■ **Exercise prompt**:
After finding the line with "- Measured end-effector" in the data below, set down exactly each line through the one with "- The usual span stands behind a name", inclusive, and stop there.

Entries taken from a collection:
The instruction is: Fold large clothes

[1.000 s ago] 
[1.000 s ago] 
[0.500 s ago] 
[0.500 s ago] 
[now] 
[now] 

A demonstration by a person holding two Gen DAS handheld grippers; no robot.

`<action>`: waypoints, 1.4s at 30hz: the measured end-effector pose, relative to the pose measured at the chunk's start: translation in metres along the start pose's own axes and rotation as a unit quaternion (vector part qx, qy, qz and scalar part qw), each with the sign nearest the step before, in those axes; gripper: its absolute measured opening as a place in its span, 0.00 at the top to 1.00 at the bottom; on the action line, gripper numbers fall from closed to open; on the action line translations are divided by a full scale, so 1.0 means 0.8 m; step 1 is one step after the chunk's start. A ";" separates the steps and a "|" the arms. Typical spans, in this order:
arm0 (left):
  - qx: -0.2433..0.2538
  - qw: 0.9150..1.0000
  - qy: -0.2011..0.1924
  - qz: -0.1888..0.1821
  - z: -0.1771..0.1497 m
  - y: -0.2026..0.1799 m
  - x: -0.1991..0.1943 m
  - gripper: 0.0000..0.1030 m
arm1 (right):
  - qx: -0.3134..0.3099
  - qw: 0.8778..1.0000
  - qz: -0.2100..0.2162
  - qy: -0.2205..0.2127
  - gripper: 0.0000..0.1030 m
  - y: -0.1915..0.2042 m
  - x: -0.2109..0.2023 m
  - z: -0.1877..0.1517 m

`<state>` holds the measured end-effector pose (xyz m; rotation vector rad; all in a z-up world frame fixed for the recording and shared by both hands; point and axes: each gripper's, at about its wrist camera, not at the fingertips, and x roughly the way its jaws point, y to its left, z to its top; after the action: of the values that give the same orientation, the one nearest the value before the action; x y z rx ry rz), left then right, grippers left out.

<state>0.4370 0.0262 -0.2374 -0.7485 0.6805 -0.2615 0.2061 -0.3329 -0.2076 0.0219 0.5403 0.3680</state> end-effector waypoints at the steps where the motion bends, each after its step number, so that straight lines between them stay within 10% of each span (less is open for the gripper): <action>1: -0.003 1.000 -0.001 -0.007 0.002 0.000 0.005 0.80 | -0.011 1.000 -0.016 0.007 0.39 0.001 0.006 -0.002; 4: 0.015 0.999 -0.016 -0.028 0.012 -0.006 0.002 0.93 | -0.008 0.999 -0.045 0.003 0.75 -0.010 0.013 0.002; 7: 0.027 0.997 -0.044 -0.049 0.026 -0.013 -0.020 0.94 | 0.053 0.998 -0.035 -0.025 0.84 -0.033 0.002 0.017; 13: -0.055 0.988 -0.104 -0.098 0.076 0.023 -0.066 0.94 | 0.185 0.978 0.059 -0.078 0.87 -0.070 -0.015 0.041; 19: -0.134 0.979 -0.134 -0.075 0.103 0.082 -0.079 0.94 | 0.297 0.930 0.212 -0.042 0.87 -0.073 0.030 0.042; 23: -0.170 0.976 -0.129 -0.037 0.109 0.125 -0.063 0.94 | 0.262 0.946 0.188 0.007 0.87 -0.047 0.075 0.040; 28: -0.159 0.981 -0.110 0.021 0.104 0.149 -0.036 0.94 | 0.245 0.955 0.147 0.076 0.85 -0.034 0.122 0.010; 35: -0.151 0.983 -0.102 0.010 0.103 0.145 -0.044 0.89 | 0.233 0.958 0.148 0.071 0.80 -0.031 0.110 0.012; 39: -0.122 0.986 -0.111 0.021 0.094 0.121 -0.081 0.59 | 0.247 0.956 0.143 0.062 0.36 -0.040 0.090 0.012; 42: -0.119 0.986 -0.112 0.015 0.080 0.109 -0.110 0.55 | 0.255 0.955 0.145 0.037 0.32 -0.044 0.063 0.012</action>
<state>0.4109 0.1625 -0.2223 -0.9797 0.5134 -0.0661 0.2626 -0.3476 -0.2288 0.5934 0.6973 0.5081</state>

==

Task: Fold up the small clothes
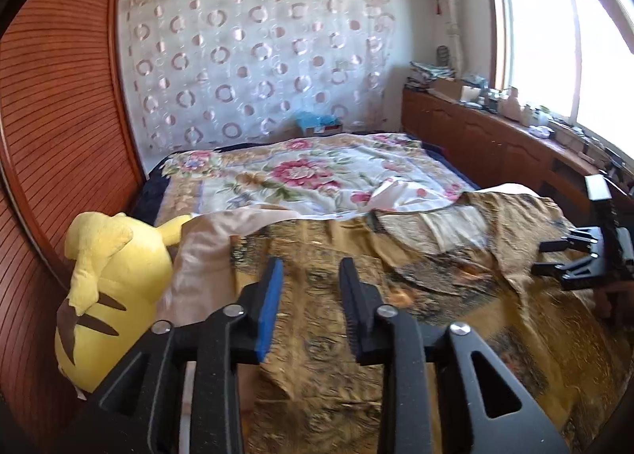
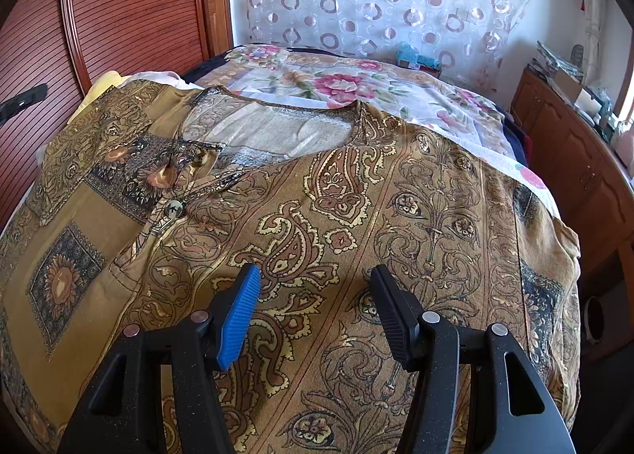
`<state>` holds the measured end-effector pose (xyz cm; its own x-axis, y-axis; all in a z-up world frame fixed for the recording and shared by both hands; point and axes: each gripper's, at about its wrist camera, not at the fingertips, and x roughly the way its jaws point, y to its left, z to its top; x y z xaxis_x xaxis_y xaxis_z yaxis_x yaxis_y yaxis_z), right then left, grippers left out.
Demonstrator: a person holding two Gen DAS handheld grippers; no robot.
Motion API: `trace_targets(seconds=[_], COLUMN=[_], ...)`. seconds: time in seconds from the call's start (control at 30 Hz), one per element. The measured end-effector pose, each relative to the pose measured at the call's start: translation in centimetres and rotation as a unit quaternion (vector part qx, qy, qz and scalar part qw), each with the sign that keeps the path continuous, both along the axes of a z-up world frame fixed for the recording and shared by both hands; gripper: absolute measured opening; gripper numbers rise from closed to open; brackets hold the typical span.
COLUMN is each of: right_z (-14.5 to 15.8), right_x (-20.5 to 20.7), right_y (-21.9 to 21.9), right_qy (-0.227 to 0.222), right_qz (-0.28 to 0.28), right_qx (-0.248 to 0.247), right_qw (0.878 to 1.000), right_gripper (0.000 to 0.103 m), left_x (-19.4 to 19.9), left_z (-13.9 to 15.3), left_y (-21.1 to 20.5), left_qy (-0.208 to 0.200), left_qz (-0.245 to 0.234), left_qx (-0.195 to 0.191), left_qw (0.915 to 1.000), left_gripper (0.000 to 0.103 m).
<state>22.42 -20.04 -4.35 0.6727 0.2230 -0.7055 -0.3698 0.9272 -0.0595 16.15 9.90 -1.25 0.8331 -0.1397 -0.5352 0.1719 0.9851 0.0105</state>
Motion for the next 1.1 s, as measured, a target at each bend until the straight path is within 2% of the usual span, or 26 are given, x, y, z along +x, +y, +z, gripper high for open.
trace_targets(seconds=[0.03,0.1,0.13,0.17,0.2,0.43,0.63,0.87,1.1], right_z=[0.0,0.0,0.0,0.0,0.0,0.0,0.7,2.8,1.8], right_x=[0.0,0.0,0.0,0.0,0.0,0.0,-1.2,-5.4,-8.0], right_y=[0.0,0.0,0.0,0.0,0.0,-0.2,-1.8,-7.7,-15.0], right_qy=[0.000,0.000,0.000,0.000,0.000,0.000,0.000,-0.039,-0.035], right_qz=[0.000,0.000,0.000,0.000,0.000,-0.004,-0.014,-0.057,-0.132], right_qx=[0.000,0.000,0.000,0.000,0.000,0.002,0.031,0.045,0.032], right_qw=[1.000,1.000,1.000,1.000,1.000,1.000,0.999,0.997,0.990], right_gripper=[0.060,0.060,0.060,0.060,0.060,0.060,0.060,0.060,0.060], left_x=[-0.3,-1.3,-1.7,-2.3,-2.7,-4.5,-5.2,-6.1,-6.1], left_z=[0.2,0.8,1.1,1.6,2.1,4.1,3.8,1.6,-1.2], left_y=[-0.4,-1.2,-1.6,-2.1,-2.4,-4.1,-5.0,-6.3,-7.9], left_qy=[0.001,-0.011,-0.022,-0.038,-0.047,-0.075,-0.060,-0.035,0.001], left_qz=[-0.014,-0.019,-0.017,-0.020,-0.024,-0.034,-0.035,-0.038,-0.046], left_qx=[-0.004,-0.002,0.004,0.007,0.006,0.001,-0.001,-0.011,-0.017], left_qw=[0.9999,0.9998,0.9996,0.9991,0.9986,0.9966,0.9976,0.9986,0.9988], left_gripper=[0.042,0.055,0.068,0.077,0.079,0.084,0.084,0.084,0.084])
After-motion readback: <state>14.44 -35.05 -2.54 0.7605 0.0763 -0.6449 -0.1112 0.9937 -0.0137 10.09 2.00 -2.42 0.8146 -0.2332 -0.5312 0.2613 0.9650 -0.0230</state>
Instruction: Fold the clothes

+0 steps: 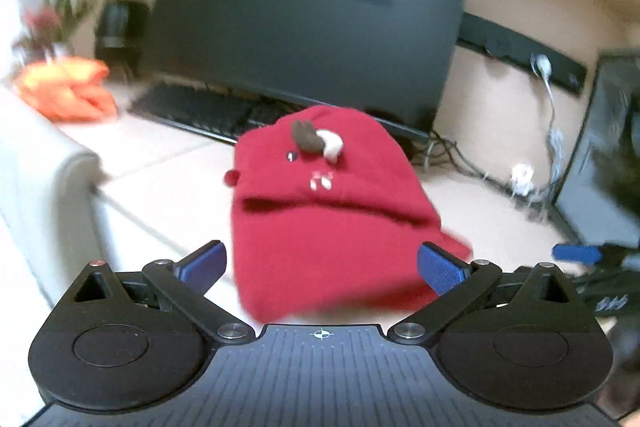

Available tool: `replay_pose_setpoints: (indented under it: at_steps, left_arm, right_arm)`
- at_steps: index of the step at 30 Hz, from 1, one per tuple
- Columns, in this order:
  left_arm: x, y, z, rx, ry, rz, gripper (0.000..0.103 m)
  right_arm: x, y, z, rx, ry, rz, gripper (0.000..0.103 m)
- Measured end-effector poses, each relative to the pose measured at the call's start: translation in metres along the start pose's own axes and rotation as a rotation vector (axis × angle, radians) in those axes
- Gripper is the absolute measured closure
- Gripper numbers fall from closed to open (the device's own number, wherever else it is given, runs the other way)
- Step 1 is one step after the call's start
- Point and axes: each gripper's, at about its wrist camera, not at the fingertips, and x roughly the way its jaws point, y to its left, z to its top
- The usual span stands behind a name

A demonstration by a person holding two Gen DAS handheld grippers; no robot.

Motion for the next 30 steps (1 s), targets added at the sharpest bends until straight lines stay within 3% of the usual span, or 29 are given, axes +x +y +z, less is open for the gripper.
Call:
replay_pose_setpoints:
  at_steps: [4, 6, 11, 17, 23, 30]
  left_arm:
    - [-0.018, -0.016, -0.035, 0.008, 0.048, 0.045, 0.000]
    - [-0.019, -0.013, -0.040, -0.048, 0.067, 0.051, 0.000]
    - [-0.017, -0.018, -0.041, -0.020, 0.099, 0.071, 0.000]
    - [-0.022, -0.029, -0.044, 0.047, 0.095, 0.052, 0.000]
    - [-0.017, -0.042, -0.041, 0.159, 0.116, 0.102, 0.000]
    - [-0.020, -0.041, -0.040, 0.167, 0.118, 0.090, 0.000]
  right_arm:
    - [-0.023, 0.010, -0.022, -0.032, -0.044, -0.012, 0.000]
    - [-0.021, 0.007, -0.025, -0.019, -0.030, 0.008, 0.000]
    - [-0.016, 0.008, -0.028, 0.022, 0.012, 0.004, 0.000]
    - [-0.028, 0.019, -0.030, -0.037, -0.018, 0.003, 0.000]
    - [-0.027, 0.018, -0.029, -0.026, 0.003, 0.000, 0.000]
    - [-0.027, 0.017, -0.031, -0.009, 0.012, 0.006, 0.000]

■ **Task output**:
- Measured end-effector poses, each relative to the pose measured at the call's start: translation in metres along the start pose's own axes and rotation as a rotation vector (axis × angle, radians) in those axes
- Gripper is the absolute measured closure
- Gripper numbers fall from closed to open (the device's own number, wherever else it is given, runs the other way)
- Step 1 is one step after the call's start
- Point and axes: each gripper's, at about its wrist camera, not at the fingertips, and x roughly the way its jaws point, y to its left, z to its top
- The usual span stands behind a name

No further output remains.